Venue: The Fuqua School of Business, Duke University, 1 Towerview Drive, Durham, NC 27708-0120

 

Presentation

How can health insurers influence provider choice? Evidence of a Discrete Choice Experiment

Authors: Lieke Boonen (Erasmus University Rotterdam); Erik Schut (Erasmus University Rotterdam); Xander Koolman (Erasmus University Rotterdam); Bas Donkers (Erasmus University Rotterdam)

Presenter: Lieke Boonen (Erasmus University Rotterdam)

Discussant: Dennis Scanlon (Indiana University Purdue University Indianapolis (IUPUI))

Session: Consumer Choice

Room: Seminar C

When: Monday 5:15 p.m. - 6:45 p.m.

Rationale: Insurers' ability to channel consumers toward preferred providers is an important determinant of their bargaining power. Health insurers can restrict provider choice ex-ante to a limited provider network or offer free choice of provider and influence provider choice ex-post. Little is known about the type and effectiveness of ex-post strategies health insurers can use.

Objective: The goal of this paper is to estimate to what extent consumers are responsive to different ex-post channeling incentives and to what extent the effect of these incentives is reduced by a status-quo bias in decision-making.

Data and Method: We estimated the consumers' sensitivity to various channeling mechanisms with a discrete choice experiment. Respondents were confronted with choices between hypothetical scenarios of both general practitioners and pharmacies, each having different attributes such as service and quality aspects, location (travel time) and price. Half of the respondents were confronted with a positive price (co-payment) and half of them with a negative price (bonus). In addition, we examined the existence of a status-quo bias by asking respondents to choose between their current provider and a hypothetical provider. We calculated the willingness to pay (WTP) for the different provider attributes by using both the traditional marginal rates of substitution method, and the compensating variation method.

The data were collected using an Internet based household panel (N= 2000) that is a representative sample of the Dutch population. The response rate equaled about 80%. The data were collected in July 2007.

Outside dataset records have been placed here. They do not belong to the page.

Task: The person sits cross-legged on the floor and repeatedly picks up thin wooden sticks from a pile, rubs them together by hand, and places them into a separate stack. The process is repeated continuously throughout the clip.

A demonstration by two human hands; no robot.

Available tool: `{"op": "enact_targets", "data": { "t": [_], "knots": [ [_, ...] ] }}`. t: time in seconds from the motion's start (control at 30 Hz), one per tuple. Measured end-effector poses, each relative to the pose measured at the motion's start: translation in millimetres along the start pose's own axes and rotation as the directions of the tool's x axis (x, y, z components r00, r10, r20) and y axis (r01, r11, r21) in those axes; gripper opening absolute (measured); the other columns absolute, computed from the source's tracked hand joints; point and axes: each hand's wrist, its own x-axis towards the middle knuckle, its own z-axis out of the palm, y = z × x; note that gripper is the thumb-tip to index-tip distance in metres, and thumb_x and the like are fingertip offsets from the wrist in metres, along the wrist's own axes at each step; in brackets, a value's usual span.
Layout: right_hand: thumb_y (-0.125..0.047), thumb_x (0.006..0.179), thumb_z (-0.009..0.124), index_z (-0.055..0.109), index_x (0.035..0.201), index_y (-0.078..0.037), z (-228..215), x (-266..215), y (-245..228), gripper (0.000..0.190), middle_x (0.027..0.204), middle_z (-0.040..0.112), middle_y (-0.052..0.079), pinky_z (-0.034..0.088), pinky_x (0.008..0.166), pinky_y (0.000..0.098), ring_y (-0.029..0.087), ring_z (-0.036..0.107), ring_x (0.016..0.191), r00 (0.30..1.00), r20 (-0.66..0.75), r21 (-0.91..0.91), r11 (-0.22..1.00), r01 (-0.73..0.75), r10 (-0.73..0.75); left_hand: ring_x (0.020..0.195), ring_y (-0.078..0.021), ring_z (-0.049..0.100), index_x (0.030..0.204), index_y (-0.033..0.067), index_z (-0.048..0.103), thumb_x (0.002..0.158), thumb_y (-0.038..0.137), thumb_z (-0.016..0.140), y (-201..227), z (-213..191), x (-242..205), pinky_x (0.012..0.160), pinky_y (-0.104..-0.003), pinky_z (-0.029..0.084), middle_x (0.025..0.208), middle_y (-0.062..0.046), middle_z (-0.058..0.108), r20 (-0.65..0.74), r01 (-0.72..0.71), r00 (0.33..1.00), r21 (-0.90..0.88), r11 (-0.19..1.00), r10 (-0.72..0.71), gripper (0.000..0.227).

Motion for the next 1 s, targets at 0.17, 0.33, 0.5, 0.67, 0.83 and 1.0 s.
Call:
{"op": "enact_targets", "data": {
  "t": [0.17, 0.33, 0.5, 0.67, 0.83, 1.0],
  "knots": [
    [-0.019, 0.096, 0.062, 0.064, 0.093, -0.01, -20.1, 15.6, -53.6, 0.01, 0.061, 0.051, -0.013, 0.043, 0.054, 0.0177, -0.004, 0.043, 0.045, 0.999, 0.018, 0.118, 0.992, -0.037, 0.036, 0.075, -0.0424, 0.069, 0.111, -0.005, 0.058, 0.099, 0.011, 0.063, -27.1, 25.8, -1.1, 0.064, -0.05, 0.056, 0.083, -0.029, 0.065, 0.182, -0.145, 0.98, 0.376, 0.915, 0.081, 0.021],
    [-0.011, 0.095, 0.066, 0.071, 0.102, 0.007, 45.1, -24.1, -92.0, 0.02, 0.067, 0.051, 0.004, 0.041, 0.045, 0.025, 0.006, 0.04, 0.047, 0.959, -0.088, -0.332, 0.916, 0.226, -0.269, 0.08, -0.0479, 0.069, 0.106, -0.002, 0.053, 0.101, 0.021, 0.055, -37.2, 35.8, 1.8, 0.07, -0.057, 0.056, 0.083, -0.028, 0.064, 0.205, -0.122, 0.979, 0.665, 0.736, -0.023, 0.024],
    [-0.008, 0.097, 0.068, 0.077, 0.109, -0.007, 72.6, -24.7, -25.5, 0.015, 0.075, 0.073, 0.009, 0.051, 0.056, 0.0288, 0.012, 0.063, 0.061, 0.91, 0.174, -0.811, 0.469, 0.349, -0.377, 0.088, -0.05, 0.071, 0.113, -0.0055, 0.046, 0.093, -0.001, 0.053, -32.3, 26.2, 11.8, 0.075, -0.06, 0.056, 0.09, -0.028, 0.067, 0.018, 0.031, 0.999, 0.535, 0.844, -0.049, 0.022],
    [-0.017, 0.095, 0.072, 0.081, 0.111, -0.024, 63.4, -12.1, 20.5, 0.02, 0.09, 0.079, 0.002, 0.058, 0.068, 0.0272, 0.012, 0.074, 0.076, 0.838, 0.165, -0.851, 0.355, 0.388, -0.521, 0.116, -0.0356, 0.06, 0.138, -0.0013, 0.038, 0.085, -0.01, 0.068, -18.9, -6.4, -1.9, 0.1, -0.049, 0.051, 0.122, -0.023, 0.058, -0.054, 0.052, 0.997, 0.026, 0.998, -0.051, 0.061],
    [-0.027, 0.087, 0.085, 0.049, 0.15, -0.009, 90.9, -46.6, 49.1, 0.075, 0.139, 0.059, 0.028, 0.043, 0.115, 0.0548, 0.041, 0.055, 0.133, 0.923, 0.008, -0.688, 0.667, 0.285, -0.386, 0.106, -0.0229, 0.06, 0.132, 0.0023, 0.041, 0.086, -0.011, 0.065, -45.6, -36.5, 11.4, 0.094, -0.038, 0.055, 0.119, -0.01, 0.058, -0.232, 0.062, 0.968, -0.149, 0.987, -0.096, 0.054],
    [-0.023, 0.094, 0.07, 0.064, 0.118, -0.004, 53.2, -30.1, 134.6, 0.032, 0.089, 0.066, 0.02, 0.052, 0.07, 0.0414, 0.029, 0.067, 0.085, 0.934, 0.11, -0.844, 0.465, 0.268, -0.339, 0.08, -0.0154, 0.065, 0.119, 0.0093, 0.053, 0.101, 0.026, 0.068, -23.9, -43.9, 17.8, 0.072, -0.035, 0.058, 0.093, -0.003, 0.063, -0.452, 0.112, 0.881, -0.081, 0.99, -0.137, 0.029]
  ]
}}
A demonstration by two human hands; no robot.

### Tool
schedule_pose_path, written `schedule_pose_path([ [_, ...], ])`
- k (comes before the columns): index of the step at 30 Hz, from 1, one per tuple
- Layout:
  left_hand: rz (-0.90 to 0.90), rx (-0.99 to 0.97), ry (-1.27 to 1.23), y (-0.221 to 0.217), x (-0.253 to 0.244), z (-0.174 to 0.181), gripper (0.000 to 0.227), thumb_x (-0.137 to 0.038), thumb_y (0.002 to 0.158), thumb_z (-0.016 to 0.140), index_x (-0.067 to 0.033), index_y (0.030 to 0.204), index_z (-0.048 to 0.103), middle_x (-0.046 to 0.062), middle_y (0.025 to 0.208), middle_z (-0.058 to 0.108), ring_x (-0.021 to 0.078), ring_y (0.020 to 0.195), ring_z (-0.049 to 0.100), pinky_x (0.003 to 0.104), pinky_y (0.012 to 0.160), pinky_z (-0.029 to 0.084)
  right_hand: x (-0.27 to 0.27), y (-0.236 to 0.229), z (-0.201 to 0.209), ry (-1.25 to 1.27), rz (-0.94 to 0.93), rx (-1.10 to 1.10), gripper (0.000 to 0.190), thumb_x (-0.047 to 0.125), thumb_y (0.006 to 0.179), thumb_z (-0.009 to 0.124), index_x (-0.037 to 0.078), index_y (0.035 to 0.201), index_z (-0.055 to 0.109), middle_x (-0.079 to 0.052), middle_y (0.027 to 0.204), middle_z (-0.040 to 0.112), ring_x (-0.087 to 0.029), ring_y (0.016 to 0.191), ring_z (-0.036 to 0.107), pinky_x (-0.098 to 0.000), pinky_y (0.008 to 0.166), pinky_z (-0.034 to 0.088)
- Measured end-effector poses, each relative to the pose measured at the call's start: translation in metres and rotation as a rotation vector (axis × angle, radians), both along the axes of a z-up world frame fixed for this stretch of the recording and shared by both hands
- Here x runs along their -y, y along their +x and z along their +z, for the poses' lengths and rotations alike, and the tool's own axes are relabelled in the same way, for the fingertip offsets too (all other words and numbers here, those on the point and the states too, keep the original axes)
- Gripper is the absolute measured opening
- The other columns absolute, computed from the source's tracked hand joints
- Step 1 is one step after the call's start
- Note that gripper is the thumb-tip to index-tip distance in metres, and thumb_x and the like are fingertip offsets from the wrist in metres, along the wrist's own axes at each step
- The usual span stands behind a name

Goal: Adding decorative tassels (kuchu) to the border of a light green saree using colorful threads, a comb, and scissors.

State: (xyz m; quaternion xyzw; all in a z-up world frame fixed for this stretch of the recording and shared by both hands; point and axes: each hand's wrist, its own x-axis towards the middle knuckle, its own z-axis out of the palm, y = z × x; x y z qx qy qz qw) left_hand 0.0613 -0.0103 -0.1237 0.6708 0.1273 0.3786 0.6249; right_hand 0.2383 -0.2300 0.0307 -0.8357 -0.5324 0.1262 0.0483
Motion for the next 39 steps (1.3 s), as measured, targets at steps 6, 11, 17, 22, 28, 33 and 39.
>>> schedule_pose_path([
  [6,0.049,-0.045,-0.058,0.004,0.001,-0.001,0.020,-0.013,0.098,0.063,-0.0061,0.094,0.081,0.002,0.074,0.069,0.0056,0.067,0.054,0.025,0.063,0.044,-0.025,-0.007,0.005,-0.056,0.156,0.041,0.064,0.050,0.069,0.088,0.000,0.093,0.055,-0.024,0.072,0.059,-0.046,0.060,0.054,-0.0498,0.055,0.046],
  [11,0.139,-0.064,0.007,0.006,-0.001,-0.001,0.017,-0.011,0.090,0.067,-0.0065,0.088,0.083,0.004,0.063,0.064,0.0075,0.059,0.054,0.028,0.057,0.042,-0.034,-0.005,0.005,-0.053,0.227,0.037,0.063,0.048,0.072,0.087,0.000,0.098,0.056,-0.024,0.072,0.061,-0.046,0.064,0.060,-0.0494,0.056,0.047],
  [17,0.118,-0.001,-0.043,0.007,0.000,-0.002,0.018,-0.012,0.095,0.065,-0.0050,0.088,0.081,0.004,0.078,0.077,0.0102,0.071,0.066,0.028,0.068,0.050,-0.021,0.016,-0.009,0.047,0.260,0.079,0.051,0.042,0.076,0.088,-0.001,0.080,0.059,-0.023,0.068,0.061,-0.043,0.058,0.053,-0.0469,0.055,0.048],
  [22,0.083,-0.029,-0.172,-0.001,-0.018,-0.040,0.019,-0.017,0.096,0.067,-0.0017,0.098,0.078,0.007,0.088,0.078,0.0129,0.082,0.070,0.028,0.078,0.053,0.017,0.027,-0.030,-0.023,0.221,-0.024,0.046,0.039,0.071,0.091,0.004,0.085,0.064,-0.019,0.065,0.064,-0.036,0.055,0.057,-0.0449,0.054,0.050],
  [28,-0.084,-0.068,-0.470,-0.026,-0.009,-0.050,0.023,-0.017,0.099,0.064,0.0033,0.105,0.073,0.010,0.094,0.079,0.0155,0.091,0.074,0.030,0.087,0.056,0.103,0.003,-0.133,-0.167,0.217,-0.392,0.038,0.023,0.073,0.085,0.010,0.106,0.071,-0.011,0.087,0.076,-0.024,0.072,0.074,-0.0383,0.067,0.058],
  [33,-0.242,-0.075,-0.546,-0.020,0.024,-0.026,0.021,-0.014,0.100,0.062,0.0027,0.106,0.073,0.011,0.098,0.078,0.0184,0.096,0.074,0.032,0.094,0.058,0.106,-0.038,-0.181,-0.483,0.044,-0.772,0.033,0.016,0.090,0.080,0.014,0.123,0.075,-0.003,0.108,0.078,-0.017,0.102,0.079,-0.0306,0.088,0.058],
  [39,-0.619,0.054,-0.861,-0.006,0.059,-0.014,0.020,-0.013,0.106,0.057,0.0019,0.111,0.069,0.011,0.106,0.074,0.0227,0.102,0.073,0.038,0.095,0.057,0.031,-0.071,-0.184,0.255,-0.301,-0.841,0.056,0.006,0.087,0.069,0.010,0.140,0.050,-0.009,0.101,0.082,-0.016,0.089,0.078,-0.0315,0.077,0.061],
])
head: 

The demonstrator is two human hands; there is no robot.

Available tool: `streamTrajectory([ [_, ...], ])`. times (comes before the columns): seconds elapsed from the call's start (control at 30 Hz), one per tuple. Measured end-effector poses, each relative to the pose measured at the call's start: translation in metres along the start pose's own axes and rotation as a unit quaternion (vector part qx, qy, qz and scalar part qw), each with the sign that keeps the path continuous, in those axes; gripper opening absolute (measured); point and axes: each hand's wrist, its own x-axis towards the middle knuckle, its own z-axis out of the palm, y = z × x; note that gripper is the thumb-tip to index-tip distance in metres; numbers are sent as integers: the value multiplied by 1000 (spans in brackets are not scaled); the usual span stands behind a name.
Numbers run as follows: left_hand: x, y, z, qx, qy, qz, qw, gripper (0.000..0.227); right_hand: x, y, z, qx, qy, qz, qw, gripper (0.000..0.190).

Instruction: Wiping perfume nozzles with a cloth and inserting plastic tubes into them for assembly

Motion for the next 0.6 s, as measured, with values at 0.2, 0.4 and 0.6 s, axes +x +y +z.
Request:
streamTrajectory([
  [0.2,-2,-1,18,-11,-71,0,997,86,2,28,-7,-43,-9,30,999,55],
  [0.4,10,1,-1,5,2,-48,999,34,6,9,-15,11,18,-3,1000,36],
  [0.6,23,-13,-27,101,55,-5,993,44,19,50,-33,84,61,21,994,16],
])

Results and Conclusion: We find that negative financial incentives are a more effective channeling device than positive financial incentives. We also find evidence of a substantial status-quo bias, which may limit the effectiveness of ex-post channeling in the short term. The status-quo bias is larger for the choice of a general practitioner than for the choice of pharmacies. The long-term relationship with a general practitioner seems more important than that with the pharmacy. In the long run, however, the status-quo bias is likely to wear off because consumers may move to a different area and because they adapt to the new situation in which channeling mechanisms are more widely used and accepted. Furthermore, we find that the method of marginal rates of substitution tends to overestimate the willingness-to-pay for preferred provider attributes, since the compensating variation method yields much lower WTP values.